§ TASK PROMPT:
Quote the entries below from the line with "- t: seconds" through the line with "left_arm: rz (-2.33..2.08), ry", both ends included, and only those lines.

[Stored data entries]
----------------------------------------

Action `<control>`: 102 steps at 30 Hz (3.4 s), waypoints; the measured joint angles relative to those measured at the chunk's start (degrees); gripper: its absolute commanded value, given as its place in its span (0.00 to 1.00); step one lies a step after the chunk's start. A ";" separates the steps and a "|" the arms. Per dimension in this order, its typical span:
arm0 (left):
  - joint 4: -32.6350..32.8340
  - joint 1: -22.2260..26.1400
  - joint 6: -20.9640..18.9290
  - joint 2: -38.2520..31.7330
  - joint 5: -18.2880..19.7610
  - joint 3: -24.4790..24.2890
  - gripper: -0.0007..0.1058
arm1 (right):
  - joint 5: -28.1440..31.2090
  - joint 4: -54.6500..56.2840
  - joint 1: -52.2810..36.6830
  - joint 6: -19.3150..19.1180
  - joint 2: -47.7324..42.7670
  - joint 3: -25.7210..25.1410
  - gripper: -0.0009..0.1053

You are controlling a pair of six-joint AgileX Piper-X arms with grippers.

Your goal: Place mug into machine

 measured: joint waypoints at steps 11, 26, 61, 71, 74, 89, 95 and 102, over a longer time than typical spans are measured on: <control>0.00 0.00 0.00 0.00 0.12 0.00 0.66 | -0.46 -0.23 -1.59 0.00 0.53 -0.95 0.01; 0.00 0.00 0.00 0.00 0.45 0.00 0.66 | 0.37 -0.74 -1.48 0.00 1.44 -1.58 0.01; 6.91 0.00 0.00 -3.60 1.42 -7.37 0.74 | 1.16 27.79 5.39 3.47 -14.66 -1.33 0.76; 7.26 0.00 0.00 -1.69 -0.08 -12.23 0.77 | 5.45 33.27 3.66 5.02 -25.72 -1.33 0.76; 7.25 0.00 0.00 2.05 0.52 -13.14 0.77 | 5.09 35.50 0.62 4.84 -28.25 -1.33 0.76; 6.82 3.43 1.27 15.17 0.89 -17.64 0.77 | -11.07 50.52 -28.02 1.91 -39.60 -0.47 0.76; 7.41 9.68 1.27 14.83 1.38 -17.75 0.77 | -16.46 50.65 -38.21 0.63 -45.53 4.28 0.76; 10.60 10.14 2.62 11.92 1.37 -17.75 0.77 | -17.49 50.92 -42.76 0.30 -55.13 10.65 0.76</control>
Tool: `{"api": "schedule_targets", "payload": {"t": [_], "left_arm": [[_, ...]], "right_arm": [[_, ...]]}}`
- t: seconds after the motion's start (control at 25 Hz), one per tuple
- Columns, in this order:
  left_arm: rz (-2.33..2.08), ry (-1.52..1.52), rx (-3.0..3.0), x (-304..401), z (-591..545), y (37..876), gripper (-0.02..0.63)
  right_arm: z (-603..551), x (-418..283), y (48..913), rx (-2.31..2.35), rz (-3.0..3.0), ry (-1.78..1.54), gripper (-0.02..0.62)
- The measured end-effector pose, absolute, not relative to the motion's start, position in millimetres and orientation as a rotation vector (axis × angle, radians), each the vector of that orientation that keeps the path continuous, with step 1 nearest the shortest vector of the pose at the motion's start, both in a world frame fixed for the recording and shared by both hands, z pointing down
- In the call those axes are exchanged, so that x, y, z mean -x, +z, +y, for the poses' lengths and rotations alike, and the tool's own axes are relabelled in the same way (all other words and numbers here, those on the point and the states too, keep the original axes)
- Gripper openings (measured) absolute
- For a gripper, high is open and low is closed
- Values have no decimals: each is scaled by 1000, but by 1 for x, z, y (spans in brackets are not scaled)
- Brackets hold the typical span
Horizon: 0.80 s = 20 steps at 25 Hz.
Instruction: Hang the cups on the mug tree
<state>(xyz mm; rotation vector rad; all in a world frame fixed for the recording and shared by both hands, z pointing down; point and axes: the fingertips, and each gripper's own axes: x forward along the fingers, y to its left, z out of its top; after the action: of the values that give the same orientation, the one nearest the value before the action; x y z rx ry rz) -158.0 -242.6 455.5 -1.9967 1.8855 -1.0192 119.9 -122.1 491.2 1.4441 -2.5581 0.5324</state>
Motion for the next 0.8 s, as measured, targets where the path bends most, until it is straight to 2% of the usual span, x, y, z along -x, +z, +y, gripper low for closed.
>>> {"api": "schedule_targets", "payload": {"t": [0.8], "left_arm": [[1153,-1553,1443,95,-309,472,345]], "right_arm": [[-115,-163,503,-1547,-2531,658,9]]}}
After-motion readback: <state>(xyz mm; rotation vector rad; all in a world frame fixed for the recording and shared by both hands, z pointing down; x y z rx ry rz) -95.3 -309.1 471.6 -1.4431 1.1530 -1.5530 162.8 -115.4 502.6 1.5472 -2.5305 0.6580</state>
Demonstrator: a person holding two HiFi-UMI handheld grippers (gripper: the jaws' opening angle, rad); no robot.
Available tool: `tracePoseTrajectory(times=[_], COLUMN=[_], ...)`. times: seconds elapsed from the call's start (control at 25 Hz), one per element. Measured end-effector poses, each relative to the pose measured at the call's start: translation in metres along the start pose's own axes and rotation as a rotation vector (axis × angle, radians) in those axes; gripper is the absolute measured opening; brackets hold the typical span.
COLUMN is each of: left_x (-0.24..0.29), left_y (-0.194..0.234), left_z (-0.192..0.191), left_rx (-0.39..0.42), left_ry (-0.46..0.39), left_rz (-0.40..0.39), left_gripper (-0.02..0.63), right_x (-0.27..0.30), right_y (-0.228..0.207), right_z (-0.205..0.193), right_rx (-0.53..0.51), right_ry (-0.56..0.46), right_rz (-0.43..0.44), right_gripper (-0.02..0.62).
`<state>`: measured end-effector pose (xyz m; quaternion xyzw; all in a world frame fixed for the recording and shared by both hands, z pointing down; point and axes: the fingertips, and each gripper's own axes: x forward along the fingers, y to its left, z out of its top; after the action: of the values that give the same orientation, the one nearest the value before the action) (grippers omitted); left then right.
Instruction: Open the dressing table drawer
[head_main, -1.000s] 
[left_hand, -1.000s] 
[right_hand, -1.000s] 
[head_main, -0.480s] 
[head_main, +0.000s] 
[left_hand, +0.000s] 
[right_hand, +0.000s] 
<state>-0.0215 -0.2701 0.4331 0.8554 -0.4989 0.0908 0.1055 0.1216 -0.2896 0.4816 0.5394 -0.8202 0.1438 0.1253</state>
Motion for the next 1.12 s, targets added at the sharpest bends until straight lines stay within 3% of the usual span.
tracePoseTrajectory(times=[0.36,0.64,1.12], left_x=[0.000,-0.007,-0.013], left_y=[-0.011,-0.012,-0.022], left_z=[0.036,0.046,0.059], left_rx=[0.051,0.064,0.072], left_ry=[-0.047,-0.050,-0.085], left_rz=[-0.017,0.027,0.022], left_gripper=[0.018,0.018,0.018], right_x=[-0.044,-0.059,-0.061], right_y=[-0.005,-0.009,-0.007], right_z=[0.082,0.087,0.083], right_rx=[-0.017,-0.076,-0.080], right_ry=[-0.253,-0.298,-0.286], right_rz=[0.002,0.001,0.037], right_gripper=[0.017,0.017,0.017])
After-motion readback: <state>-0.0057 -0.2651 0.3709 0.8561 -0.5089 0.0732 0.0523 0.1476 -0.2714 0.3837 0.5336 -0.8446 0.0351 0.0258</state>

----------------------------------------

§ EXERCISE RESULT:
- t: seconds after the motion's start (control at 25 Hz), one per tuple
- Columns, in this order:
  left_arm: rz (-2.33..2.08), ry (-1.52..1.52), rx (-3.0..3.0), x (-304..401), z (-591..545), y (37..876), gripper (-0.02..0.63)

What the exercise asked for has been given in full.